===== RECORDS SUPPLIED =====
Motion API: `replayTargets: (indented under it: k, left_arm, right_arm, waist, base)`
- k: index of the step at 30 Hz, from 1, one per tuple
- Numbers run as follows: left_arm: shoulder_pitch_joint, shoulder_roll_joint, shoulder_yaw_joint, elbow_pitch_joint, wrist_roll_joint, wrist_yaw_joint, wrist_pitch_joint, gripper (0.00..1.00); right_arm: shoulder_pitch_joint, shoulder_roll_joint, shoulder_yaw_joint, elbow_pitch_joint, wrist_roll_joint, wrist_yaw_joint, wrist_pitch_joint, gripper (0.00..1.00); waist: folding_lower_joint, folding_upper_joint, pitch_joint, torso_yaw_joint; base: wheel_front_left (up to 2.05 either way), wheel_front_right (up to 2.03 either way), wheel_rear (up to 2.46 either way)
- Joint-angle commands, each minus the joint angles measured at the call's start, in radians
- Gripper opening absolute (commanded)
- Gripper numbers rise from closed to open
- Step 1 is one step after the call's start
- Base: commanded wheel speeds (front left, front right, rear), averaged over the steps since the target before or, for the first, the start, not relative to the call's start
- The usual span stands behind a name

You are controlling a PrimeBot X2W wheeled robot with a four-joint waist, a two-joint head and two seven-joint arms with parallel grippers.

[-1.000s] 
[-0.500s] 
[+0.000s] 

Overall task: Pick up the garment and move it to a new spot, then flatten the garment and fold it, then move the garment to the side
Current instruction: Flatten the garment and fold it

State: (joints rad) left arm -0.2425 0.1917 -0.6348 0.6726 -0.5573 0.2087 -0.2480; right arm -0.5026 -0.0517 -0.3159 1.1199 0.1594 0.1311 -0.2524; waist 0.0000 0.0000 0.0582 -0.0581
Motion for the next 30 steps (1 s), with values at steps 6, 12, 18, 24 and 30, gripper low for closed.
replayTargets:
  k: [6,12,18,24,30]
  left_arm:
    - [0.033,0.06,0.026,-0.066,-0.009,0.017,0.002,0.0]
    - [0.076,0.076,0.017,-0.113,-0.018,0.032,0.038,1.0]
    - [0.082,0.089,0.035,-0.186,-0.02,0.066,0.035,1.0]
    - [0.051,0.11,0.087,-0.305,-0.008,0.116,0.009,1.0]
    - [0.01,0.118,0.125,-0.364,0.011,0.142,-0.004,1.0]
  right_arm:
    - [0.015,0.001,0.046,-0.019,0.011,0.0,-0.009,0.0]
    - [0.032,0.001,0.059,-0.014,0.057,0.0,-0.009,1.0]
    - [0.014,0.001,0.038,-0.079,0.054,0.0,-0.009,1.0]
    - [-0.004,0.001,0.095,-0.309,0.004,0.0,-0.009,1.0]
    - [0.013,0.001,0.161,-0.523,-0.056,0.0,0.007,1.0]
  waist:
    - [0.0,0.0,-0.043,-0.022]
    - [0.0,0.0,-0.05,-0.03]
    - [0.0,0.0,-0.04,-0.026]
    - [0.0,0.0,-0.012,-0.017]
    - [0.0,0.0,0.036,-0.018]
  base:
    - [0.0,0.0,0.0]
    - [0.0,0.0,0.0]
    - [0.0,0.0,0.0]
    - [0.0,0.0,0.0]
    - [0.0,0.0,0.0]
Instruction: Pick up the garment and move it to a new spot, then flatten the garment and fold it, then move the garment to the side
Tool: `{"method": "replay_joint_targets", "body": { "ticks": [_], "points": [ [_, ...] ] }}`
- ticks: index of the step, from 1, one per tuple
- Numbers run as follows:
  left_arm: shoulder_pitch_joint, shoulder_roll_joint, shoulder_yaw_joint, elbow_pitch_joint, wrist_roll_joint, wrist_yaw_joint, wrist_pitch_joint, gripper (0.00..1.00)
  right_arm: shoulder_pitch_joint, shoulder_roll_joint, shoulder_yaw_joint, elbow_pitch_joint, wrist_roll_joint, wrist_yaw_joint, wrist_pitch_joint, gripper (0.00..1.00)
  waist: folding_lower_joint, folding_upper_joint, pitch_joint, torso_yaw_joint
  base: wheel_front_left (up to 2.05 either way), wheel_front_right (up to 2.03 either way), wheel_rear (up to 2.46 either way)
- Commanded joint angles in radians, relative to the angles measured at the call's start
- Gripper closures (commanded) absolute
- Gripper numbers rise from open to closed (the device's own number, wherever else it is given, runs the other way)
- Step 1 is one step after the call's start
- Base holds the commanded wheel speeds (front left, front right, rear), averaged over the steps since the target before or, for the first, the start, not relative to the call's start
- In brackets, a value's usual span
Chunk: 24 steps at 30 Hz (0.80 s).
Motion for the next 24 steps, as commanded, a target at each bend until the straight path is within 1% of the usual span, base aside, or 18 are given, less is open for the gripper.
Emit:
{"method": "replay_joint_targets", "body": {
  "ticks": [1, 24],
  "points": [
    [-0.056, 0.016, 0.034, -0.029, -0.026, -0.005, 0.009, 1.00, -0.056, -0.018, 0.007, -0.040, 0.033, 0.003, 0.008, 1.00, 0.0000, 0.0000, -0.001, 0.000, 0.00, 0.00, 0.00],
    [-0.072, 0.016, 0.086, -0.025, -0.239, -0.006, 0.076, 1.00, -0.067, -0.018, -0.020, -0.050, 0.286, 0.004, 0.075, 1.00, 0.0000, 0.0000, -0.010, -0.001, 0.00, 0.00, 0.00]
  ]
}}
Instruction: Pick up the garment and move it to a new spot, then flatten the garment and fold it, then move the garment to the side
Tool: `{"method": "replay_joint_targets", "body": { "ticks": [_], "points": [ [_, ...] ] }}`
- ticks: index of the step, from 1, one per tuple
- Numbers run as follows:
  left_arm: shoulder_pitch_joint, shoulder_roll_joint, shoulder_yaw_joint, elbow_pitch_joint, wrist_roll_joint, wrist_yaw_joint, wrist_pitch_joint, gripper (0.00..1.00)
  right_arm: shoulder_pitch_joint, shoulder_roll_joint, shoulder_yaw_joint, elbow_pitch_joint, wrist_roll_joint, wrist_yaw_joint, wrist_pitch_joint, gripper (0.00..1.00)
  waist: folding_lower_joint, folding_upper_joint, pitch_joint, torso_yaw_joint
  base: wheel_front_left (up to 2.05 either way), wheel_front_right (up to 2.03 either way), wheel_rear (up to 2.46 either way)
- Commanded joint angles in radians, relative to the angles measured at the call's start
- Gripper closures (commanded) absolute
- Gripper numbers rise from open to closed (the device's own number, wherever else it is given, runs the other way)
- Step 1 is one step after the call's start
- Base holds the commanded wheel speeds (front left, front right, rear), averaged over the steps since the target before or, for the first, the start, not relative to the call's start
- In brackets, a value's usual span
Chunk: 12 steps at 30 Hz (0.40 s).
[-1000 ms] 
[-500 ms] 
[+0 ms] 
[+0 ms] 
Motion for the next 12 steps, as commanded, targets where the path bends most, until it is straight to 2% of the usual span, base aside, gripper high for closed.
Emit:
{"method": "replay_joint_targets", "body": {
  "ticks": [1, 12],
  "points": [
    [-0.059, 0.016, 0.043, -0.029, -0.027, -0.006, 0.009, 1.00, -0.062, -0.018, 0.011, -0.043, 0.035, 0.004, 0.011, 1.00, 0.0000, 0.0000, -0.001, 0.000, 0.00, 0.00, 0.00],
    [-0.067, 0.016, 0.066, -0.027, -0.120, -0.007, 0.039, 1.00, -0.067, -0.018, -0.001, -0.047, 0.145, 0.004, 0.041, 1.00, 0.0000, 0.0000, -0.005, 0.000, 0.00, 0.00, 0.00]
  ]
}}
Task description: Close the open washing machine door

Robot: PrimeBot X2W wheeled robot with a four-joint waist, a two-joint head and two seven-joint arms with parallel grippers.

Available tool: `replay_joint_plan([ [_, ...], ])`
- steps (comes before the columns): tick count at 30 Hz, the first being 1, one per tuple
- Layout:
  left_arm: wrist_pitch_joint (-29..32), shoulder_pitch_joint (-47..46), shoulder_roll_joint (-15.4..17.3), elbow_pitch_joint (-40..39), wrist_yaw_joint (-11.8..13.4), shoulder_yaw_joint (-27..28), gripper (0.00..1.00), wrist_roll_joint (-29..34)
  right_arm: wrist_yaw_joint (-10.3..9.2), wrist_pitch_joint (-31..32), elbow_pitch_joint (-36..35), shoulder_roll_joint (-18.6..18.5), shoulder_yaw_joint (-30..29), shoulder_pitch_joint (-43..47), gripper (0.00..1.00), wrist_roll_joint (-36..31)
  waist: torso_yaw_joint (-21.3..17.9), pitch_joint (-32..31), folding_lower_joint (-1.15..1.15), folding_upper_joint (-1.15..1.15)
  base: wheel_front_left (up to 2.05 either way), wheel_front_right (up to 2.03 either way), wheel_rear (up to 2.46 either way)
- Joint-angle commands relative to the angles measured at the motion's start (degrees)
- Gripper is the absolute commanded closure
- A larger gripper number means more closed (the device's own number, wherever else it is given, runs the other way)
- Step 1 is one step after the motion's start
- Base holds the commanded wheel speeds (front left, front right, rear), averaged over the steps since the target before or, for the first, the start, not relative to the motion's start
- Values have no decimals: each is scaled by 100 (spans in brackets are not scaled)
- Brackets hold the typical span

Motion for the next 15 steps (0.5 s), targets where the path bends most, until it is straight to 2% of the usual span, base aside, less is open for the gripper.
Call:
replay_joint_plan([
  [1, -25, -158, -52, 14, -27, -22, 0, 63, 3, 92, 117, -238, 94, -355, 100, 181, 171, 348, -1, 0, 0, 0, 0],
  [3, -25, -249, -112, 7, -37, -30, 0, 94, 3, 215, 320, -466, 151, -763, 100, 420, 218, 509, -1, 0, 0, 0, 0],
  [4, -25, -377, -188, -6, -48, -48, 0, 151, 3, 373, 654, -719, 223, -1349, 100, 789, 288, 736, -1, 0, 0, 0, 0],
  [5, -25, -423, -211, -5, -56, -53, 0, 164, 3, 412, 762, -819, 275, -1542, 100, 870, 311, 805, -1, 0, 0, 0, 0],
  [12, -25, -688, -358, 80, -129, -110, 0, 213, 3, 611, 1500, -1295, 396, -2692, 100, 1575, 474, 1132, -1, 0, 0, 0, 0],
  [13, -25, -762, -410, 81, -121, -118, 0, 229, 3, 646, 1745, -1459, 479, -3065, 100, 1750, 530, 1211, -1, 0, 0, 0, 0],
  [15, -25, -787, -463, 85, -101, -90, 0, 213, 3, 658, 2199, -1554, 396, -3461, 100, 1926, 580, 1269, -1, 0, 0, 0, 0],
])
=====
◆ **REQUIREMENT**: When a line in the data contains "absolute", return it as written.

◆ **COMPLETED TASK**:
- Gripper opening absolute (commanded)
- Gripper closures (commanded) absolute
- Gripper closures (commanded) absolute
- Gripper is the absolute commanded closure

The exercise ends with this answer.